Keep seeking God's truth as if it were hidden treasure
 

Zaatar71

Active Member
God causes, ordains, predestines OR allows whatsoever comes to pass.

God does not just cause, ordain or predestine whatsoever comes to pass.

Exhaustive Determinism is unbiblical nonsense.

Scripture teaches things happen by chance necessitating the allowance of chance occurrence.
Are you now suggesting that God is not God? Are you saying that God cannot do what He wants?
 

JesusFan

Well-Known Member
God causes, ordains, predestines OR allows whatsoever comes to pass.

God does not just cause, ordain or predestine whatsoever comes to pass.

Exhaustive Determinism is unbiblical nonsense.

Scripture teaches things happen by chance necessitating the allowance of chance occurrence.
All things happen due to God causing or allowing them to occur
 

Van

Well-Known Member
Site Supporter
Are you now suggesting that God is not God? Are you saying that God cannot do what He wants?
God causes, ordains, predestines OR allows whatsoever comes to pass.
God does not just cause, ordain or predestine whatsoever comes to pass.
Exhaustive Determinism is unbiblical nonsense.
Scripture teaches things happen by chance necessitating the allowance of chance occurrence.
 

Zaatar71

Active Member
God causes, ordains, predestines OR allows whatsoever comes to pass.
God does not just cause, ordain or predestine whatsoever comes to pass.
Exhaustive Determinism is unbiblical nonsense.
Scripture teaches things happen by chance necessitating the allowance of chance occurrence.
It looks like you lack understanding on how these terms have different meanings. You suggest that things happen by chance?
The fact is God ordains whatsoever comes to pass. To deny this, is to deny God is not in control of things, but only a bystander waiting to see what chance encounters will take place. This might be a clue, as to why you seem to oppose the truths of God's grace in reference to the TULI...you say it cannot be so, but it is.
 

kyredneck

Well-Known Member
Site Supporter
God causes, ordains, predestines OR allows whatsoever comes to pass.

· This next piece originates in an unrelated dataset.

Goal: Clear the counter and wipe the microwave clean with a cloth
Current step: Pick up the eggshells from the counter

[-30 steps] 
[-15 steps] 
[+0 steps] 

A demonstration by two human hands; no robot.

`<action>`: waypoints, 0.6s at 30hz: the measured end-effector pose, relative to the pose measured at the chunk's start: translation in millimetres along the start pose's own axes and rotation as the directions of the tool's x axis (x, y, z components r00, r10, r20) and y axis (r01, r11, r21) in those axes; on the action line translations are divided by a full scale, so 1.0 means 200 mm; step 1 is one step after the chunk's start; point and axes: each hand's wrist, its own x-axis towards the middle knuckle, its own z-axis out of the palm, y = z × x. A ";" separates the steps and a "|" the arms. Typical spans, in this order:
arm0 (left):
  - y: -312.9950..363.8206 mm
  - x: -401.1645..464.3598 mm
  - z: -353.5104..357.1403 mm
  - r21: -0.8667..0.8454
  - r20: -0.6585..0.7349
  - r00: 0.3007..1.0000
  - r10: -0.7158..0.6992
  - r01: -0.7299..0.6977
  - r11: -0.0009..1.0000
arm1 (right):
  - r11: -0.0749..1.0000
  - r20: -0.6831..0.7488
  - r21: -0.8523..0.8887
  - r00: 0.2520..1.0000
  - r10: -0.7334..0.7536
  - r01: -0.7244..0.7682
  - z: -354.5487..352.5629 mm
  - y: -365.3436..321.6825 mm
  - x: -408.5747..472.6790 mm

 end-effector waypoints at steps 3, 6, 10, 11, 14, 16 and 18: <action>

God does not just cause, ordain or predestine whatsoever comes to pass.

Exhaustive Determinism is unbiblical nonsense.

Scripture teaches things happen by chance necessitating the allowance of chance occurrence.

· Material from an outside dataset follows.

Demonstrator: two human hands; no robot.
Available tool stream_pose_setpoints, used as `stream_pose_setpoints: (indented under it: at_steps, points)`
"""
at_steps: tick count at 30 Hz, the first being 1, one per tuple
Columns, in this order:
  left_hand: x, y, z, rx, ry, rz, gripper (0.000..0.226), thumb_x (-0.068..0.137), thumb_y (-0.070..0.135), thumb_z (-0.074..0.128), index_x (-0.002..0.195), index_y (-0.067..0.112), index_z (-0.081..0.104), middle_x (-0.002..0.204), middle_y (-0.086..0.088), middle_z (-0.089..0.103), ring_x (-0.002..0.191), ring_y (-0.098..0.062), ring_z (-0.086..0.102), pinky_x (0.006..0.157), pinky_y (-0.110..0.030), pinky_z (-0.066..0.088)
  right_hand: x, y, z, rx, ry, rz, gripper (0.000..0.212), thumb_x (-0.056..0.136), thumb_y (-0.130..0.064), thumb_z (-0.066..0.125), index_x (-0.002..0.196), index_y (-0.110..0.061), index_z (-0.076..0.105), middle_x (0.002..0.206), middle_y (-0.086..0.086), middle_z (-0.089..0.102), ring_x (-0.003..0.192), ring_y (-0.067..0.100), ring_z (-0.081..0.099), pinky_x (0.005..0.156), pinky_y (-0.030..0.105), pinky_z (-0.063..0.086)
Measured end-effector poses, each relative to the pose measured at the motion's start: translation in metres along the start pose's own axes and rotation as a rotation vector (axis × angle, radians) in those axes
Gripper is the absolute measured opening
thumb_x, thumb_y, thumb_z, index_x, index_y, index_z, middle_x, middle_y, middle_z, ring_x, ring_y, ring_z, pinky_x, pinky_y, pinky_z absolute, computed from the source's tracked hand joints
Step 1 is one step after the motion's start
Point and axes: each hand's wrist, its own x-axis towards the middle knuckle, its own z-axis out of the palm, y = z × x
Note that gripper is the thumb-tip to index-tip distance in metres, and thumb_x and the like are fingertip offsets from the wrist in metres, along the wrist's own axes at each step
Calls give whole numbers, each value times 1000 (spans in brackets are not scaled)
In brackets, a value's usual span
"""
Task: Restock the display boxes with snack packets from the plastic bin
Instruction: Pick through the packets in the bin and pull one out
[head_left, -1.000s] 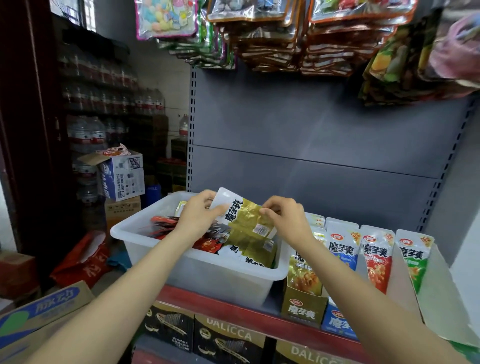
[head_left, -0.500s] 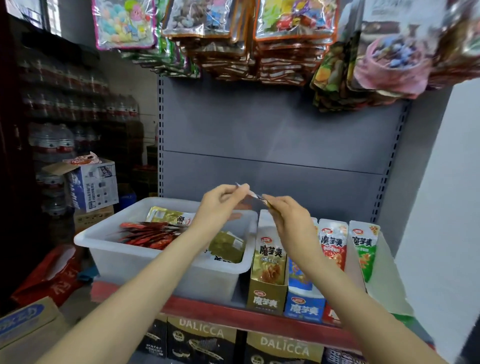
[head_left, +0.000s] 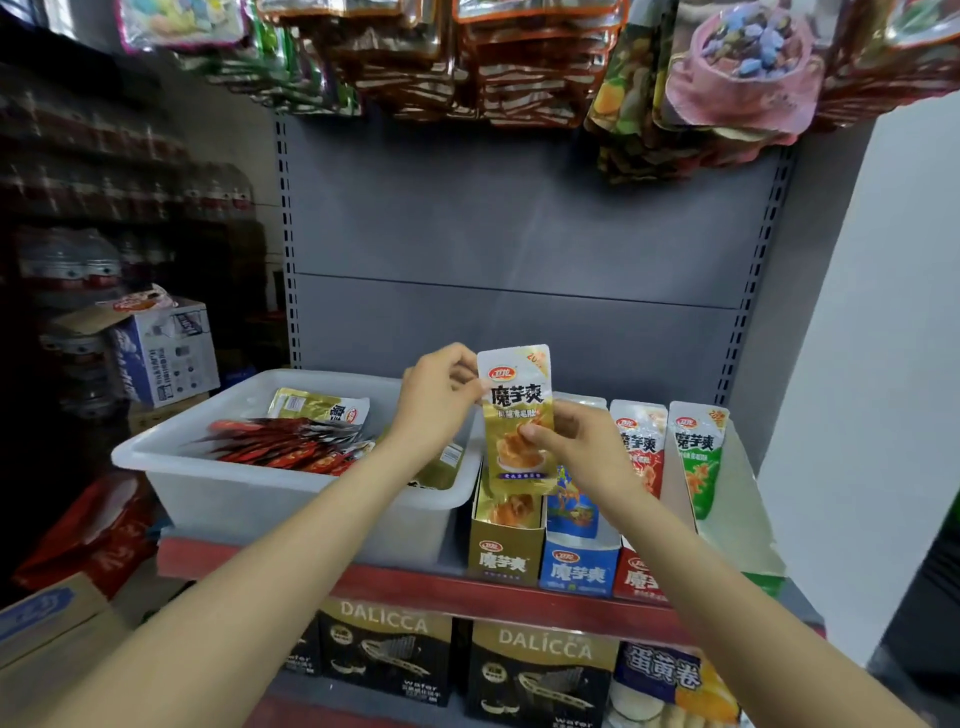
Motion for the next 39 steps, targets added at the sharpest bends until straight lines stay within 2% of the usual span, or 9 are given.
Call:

'Predestine' is found only four times in the scriptures and is ALWAYS in reference to God choosing individuals for a people for His own possession, NOT to events.

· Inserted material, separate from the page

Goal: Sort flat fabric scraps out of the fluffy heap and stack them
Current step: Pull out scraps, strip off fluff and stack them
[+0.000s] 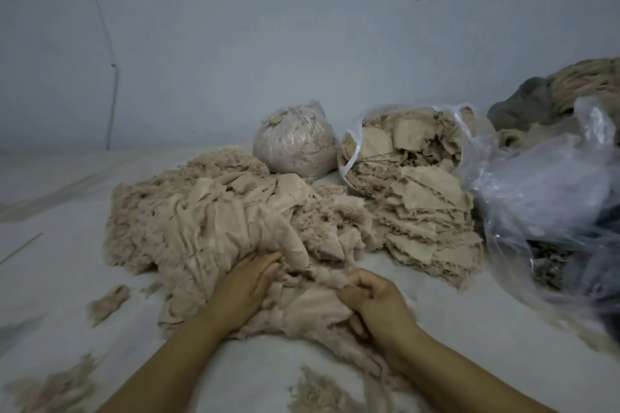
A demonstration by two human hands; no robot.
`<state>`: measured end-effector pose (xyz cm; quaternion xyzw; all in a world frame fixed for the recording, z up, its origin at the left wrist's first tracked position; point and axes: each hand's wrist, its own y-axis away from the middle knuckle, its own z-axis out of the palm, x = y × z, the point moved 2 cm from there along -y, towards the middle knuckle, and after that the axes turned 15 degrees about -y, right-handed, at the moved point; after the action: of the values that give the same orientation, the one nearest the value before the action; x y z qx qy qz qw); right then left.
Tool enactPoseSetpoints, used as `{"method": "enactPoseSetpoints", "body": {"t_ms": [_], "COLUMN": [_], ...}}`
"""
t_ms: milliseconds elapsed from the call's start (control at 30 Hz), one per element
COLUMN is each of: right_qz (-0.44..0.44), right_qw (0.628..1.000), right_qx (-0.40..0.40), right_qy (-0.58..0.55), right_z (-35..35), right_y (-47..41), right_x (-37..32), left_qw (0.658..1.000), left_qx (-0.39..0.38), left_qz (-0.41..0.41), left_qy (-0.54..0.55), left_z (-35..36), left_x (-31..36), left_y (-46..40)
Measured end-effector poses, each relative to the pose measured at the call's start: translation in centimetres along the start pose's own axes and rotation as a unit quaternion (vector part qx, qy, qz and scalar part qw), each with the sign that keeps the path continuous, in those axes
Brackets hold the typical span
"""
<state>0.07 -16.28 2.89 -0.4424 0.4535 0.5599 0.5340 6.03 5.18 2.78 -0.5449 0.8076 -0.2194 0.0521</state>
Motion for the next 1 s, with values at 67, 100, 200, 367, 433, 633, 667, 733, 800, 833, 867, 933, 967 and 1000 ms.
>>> {"method": "enactPoseSetpoints", "body": {"t_ms": [67, 100, 200, 367, 433, 633, 667, 733, 800, 833, 867, 933, 967, 1000], "right_qz": [-0.008, -0.005, 0.023, -0.052, -0.084, -0.087, -0.085, -0.084, -0.076, -0.069, -0.058, -0.033, -0.027, -0.03], "right_qw": [1.0, 1.0, 0.999, 0.996, 0.98, 0.969, 0.969, 0.966, 0.967, 0.97, 0.973, 0.976, 0.977, 0.978], "right_qx": [0.02, 0.017, -0.032, 0.026, 0.097, 0.114, 0.1, 0.079, 0.069, 0.061, 0.046, 0.008, 0.011, 0.034], "right_qy": [-0.02, -0.024, -0.002, -0.071, -0.153, -0.199, -0.209, -0.232, -0.235, -0.227, -0.217, -0.214, -0.212, -0.205], "right_z": [-1.3, -1.5, -1.4, -2.1, -3.6, -4.9, -4.5, -4.0, -4.3, -4.5, -4.6, -4.6, -4.6, -4.7], "right_y": [0.0, 0.0, -0.6, -1.9, -2.4, -2.9, -2.9, -2.8, -2.6, -2.5, -2.3, -2.0, -2.1, -2.1], "right_x": [-0.3, -0.6, -1.0, -1.1, -1.2, -1.2, -1.2, -1.3, -1.2, -1.2, -1.2, -1.2, -1.1, -1.1], "left_qw": [0.999, 0.997, 0.995, 0.996, 0.996, 0.977, 0.958, 0.855, 0.769, 0.77, 0.798, 0.851, 0.857, 0.852], "left_qx": [0.041, 0.045, 0.004, -0.003, -0.012, -0.077, -0.125, -0.228, -0.215, -0.179, -0.146, -0.124, -0.126, -0.125], "left_qz": [0.027, 0.046, 0.103, 0.036, 0.014, -0.074, -0.09, -0.148, -0.189, -0.195, -0.192, -0.148, -0.13, -0.13], "left_qy": [0.018, 0.034, -0.002, 0.078, 0.09, 0.184, 0.242, 0.441, 0.572, 0.58, 0.553, 0.489, 0.483, 0.492], "left_z": [0.0, -0.1, 0.4, 2.2, 2.6, 1.4, 1.4, 2.2, 2.1, 2.2, 2.2, 2.1, 2.1, 2.1], "left_x": [1.4, 2.3, 4.7, 6.0, 5.5, 6.9, 8.0, 10.0, 11.3, 11.3, 11.2, 11.4, 11.6, 11.5], "left_y": [-0.5, -0.7, -1.4, -1.2, -0.9, -2.0, -2.1, -2.0, -1.8, -1.7, -1.8, -1.7, -1.6, -1.5]}}
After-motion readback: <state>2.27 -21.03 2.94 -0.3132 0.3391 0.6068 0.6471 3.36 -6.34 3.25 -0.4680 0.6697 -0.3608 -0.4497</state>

29 For whom he did foreknow, he also did predestinate to be conformed to the image of his Son, that he might be the firstborn among many brethren.
30 Moreover whom he did predestinate, them he also called: and whom he called, them he also justified: and whom he justified, them he also glorified. Ro 8

5 Having predestinated us unto the adoption of children by Jesus Christ to himself, according to the good pleasure of his will,
11 In whom also we have obtained an inheritance, being predestinated according to the purpose of him who worketh all things after the counsel of his own will: Eph 1
 

Van

Well-Known Member
Site Supporter
It looks like you lack understanding on how these terms have different meanings. You suggest that things happen by chance?
The fact is God ordains whatsoever comes to pass. To deny this, is to deny God is not in control of things, but only a bystander waiting to see what chance encounters will take place. This might be a clue, as to why you seem to oppose the truths of God's grace in reference to the TULI...you say it cannot be so, but it is.
Sir, you can redefine the meanings of words to create different meanings. Such as I "suggest that things happen by chance."

Here is what I said:

Scripture teaches things happen by chance necessitating the allowance of chance occurrence.